# best cookbook for technique/fundamentals



## chiffonodd (Feb 20, 2015)

For a home cook who's looking to break out of the recipe-by-recipher stage, what is a good cookbook to learn techniques and fundamentals that can be applied in coozing across the board? Something focused primarily on technique with recipes and/or exercises to illustrate?

Thanks!


----------



## Jordanp (Feb 20, 2015)

Probably either On cooking or Professional cooking books that have alot of basic info or something a little more advanced with Modernist Cuisine at home.


----------



## Adrian (Feb 20, 2015)

Get Cookery School from Richard Corrigan. http://richardcorrigan.co.uk/shop/cook-books/

It is excellent for a serious amateur. He is a very good professional chef (2 star Michelin) but this book and the recipes in it are adapted for the home kitchen. It illustrates techniques very well and will widen your repertoire a lot. Ignore anything he says about sharpening knives though. 

Pro books can be very good but tend to assume equipment and quantities that don't work well at home.


----------



## Lizzardborn (Feb 20, 2015)

Modernist cuisine second tome. But is bank robbery or copyright infringement to get it.


----------



## petefromNY (Feb 20, 2015)

essentials of preffesional cooking text book. ALso cant forget the Flavor bible


----------



## daveb (Feb 20, 2015)

Keller's "ad hoc at home" is prob the best I have at describing technique and showing expected results and addressing a wide range of cooking styles. McGee is an encyclopedia of food knowledge. 

You may want to narrow your scope some, Steven's on Braising is very good, MC makes my brain hurt and is primarily applicable to MC technique but when it clicks it clicks, "Cooking for Geeks" is inexpensive, a good read and usually informative. There are bread books, sauce books, flavor books, cake books sausage books, etc, that are at least as technique oriented as recipe oriented. No good BBQ book has been written yet, I just haven't had time....:cool2:


----------



## chiffonodd (Feb 20, 2015)

Thanks for all the great suggestions. I'm going to be in Portland this weekend with one of the world's best book stores (Powell's) so I'll look for these. 

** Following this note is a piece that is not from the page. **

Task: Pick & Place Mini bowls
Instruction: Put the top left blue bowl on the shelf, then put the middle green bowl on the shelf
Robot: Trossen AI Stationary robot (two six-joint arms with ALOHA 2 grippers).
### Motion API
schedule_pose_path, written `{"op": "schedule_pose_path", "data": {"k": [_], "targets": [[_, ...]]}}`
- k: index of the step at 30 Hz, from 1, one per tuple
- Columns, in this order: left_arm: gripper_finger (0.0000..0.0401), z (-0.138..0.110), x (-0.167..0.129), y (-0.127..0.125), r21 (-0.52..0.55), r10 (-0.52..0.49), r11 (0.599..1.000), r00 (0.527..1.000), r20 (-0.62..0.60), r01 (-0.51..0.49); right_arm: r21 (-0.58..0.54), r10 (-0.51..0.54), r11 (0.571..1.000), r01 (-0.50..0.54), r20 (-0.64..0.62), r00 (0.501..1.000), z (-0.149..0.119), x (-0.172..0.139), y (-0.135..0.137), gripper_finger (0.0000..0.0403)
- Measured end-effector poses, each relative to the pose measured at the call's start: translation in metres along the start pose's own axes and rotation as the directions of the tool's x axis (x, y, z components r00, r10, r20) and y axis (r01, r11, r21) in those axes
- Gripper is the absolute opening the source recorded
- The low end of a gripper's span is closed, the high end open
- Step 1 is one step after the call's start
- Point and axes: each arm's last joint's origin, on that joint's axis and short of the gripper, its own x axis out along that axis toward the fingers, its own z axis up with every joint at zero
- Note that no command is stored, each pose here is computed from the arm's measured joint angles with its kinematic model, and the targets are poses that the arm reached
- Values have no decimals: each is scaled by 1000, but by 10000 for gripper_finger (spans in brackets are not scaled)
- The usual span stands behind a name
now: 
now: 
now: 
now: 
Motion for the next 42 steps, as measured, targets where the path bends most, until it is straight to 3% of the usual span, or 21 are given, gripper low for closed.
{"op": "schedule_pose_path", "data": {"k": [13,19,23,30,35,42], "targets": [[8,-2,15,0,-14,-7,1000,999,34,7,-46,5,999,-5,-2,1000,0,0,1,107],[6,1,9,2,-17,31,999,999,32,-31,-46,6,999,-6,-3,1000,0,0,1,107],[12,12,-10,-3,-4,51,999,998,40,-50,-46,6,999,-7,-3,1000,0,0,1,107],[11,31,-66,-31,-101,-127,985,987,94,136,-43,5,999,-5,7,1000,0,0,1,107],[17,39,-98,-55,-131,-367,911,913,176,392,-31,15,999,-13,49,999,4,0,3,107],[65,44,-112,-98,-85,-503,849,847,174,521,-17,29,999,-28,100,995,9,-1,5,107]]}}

Seriously good food scene in that town, too. Lots of inspiration.


----------



## easy13 (Feb 20, 2015)

Pepin - La Methode


----------



## chiffonodd (Feb 20, 2015)

easy13 said:


> Pepin - La Methode



What do you think about Pepin's "New Complete Techniques"? Looks like maybe an update on his classic texts?


----------



## easy13 (Feb 20, 2015)

chiffonodd said:


> What do you think about Pepin's "New Complete Techniques"? Looks like maybe an update on his classic texts?



Yeah, thats pretty much his two older books updated/combined in one book. That will definitely cover technique and fundamentals


----------



## Bill13 (Feb 21, 2015)

I got Pepin's new Technique and it has a lot of really basic stuff, so that is one I would strongly recommend looking thru in person. I'm not upset I got it but there is a lot of stuff I already knew. Of course the stuff I didn't know he does a great job explaining. The DVD has a few neat things too.


----------



## chiffonodd (Feb 21, 2015)

Bill13 said:


> I got Pepin's new Technique and it has a lot of really basic stuff, so that is one I would strongly recommend looking thru in person. I'm not upset I got it but there is a lot of stuff I already knew. Of course the stuff I didn't know he does a great job explaining. The DVD has a few neat things too.

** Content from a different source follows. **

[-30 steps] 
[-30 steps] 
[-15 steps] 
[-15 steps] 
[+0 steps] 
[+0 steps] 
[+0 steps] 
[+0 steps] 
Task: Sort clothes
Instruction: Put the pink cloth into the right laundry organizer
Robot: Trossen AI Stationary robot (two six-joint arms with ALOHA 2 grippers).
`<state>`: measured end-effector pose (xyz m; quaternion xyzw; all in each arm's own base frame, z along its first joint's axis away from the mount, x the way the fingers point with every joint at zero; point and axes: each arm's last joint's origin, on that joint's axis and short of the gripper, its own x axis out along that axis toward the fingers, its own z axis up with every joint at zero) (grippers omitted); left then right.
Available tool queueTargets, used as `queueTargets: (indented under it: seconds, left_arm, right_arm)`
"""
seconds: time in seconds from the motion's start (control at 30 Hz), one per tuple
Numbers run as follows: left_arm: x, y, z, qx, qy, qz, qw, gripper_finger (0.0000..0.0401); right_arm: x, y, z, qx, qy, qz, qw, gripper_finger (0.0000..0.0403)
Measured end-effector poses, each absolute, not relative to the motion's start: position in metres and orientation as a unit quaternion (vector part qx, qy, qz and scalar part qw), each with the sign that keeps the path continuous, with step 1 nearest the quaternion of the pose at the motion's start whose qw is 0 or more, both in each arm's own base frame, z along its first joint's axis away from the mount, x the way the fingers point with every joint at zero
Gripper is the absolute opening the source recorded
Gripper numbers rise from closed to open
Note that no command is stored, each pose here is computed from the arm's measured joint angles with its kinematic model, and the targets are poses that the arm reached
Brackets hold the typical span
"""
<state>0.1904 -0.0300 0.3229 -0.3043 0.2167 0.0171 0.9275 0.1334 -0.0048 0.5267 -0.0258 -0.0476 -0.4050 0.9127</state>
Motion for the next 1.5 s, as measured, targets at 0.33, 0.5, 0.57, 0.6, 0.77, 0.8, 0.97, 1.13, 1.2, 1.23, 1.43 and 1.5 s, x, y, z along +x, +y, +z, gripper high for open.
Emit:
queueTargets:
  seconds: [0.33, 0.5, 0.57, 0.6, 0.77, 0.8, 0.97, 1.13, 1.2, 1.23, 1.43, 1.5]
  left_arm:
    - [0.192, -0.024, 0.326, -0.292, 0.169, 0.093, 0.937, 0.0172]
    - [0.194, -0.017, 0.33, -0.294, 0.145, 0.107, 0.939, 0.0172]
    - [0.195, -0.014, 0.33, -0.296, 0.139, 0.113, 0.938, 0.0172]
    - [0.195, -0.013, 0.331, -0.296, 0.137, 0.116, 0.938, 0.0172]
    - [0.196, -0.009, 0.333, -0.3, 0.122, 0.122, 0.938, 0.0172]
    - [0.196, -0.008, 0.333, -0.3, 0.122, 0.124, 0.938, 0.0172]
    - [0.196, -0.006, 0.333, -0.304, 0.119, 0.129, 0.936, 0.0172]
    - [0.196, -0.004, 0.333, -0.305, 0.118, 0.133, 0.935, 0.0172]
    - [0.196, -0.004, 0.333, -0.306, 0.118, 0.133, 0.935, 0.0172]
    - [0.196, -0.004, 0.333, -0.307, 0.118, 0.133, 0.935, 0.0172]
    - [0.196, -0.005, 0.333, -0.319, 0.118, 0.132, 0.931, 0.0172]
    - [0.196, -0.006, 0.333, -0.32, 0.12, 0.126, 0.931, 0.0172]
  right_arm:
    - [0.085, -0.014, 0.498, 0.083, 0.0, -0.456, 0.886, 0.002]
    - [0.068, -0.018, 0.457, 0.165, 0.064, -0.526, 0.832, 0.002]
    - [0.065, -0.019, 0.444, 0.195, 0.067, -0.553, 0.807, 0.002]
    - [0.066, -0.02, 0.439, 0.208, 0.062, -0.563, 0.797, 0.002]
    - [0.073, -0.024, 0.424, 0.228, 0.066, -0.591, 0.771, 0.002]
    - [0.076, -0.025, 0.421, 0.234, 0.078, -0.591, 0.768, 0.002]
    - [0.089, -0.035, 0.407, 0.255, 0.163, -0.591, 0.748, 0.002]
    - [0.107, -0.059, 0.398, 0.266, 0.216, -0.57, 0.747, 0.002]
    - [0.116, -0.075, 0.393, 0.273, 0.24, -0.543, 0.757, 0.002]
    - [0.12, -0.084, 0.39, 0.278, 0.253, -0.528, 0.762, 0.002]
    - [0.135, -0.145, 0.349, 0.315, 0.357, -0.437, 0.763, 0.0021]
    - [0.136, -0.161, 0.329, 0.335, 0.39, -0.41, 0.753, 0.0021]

Thanks I'm gonna go try to take a look today. up to now I've been using america's test kitchen cooking school cook book, which has had some pretty good information for a newbie - just trying to expand the knowledge base.


----------



## Matus (Feb 22, 2015)

Lizzardborn said:


> Modernist cuisine second tome. But is bank robbery or copyright infringement to get it.



Hm, I recently took part in a lottery organise by Falk (I bought their pan last year) and while I did not win anything, everybody that took part could download a complete Modernist cuisine in a form of 6 PDF files (searchable and browsable from single document) with total size of 2GB. I supposed that Falk would not distribute black copies so there must be ways to actually get your hands on the digital version for (nearly) free. I would hesitate to forward it even though there was no explicit note on what kind of copyright it came with.

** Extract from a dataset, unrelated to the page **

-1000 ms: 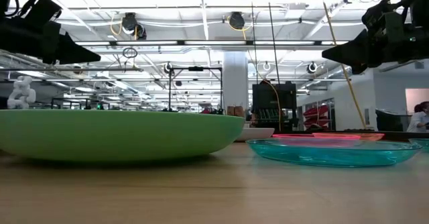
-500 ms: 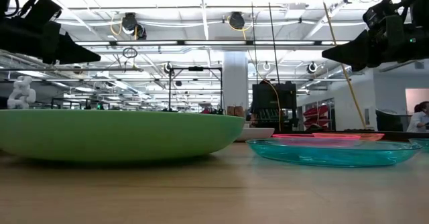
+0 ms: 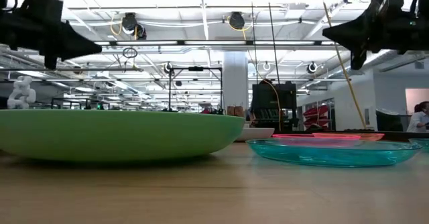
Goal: Stack plastic plates
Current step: Stack the dark green plate on top of the green plate
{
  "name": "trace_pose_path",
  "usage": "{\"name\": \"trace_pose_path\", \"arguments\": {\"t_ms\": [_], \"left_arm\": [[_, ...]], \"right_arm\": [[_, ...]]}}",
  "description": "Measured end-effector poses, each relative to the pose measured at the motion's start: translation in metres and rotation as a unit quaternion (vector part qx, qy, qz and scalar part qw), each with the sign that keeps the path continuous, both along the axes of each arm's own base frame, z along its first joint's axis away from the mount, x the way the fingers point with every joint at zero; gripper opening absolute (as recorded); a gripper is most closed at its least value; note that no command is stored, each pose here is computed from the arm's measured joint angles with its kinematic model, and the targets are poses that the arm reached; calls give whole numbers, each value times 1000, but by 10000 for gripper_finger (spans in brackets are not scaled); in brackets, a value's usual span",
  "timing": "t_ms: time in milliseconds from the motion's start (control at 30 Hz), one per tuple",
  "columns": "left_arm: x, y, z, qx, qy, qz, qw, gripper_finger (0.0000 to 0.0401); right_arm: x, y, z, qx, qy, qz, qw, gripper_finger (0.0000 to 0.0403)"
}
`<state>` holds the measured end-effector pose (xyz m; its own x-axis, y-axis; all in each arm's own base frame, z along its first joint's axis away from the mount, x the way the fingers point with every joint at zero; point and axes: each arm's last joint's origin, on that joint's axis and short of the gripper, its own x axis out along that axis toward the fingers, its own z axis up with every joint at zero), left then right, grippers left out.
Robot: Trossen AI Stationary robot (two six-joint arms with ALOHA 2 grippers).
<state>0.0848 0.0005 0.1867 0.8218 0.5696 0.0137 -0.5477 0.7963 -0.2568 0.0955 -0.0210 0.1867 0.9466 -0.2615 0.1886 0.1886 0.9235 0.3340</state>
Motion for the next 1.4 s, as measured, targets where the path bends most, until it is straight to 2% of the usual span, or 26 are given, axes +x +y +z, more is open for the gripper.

BTW, since downloading I only briefly looked inside - those recipes got me scared. I suppose I will not be able to try most of them at home because of the complexity.


----------



## MontezumaBoy (Feb 22, 2015)

A lot of great info already but you might want to consider Cook's Illustrated "The Science of Good Cooking" as it will help (almost) all of your cooking! Flavor Bible (already suggested) is also a great resource for putting things together (that make sense!). Mostly have FUN and, of course, buy lots & lots of expensive J-knives!!! :bliss:


----------



## brainsausage (Feb 22, 2015)

daveb said:


> Keller's "ad hoc at home" is prob the best I have at describing technique and showing expected results and addressing a wide range of cooking styles. McGee is an encyclopedia of food knowledge.
> 
> You may want to narrow your scope some, Steven's on Braising is very good, MC makes my brain hurt and is primarily applicable to MC technique but when it clicks it clicks, "Cooking for Geeks" is inexpensive, a good read and usually informative. There are bread books, sauce books, flavor books, cake books sausage books, etc, that are at least as technique oriented as recipe oriented. No good BBQ book has been written yet, I just haven't had time....:cool2:



It's on my to do list Dave. Already in the planning stages.


----------



## brainsausage (Feb 22, 2015)

French Laundry is essential for many reasons. Lots of basics, and advanced flavor combos. All described in a manner that reflects how the restaurant actually accomplishes said dishes. No talking down, or cutting corners. I learned a lot from that book after borrowing it from one of my old chefs. Still have a copy in plastic in my personal library.


----------



## MontezumaBoy (Feb 22, 2015)

brainsausage said:


> French Laundry is essential for many reasons. Lots of basics, and advanced flavor combos. All described in a manner that reflects how the restaurant actually accomplishes said dishes. No talking down, or cutting corners. I learned a lot from that book after borrowing it from one of my old chefs. Still have a copy in plastic in my personal library.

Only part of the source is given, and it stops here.